I don't like those words. It has a lot to do with Helena and my father using those words whenever I mess up. For them, correcting me means sitting down for a very formal discussion. I hate it. While Helena talks like a ruthless CEO who isn't afraid to cut her losses, my father sounds like an Admiral running a tight ship. He speaks with nothing but authority. The problem is that I hate to be bossed around. Helena and my father are bossy. I'm bossy. So it never ends well.

When she got me released, she said we will talk. It's been two days. She didn't say when and she's doing this on purpose so that I'm tormented to beg for her time. I don't beg. I won't. I'm comfortable with the standoff. No I'm not. I'm not comfortable with the standoff. I haven't slept all night. Margaux is still vexing me but I know better now. I won't engage her. She has already filed for full custody of Maddie and she is claiming that I'm physically, emotionally and verbally abusive. Im trying my best to stay away from her and that includes my daughter because she won't come near me. Margaux has filled her head with lies.

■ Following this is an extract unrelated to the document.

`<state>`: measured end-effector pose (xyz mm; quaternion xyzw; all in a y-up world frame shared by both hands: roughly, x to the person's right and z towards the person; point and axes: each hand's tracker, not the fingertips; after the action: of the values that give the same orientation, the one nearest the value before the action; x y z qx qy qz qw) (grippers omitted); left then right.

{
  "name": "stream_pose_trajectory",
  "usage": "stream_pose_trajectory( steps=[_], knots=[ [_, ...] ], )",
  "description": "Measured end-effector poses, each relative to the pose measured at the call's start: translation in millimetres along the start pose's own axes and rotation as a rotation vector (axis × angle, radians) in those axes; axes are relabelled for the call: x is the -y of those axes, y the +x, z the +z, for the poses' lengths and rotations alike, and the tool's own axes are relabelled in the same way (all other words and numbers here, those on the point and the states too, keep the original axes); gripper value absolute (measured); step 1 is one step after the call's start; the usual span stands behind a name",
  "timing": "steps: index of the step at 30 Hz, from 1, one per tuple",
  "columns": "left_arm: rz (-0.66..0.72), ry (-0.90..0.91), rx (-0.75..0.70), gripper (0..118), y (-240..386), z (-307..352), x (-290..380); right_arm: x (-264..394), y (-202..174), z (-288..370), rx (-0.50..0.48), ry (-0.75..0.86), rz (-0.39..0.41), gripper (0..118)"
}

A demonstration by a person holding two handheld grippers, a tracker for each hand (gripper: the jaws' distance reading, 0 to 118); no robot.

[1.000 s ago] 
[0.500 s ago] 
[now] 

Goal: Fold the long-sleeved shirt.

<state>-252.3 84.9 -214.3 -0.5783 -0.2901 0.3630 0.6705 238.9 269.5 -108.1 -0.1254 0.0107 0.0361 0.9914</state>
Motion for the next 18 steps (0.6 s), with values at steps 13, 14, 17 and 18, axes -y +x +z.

At a time like this, I miss Gio and believe it or not my mother. Gio doesn't do 'sit down, let's talk'. He takes a casual moment to teach me something. If I mess up, he will find a way of correcting me without making a big fuss or shouting at me. I love my grandfather more than I love everyone else. We get along. My mother does not let anything go unsaid. When I was a child, she would correct me even before I make a mistake. Her way us pointing her finger at me, an overuse of hand gestures, shouting and fast speaking. But when she's done, she's done. She moves on. I miss those two.

"You will burn a hole in the carpet if you keep that up." Lupe addressed my pacing. "It's odd to see you around at this time of the morning... wearing pajamas." Her eyes noted the half empty bottle of whiskey. "And possibly drunk?"

"I'm not drunk."

"Still, you're drinking in the morning." She narrowed her eyes at me.

"I needed something to take the edge off. Why am I even explaining myself to you?" I filled another glass.

She held my wrist to keep me from raising the glass. "Because I know you. Have you forgotten we have been around each other for 15 years? I know you drink when you are upset. Half of the bottle is gone in a span of two hours. Three bottles of whiskey in a day. Nick, you are crossing a dangerous line. Stop."

She took the bottle but I gulped down the glass before I surrendered it.

"My life is crashing and I can't stop it from happening. I'm trying but it's all slipping through my fingers."

"Let's talk about it."

I sat at the foot of my bed. She sat beside me. Lupe and I don't exactly get along. We have really good moments when we are the best friends. Then we have moments when we fight over trivial things. It's unheard of for a boss and a housekeeper to argue but Lupe isn't just a housekeeper. She has made herself a permanent member of my family. I can't get rid of her but she still expects a salary at the end of the month. We just make it work.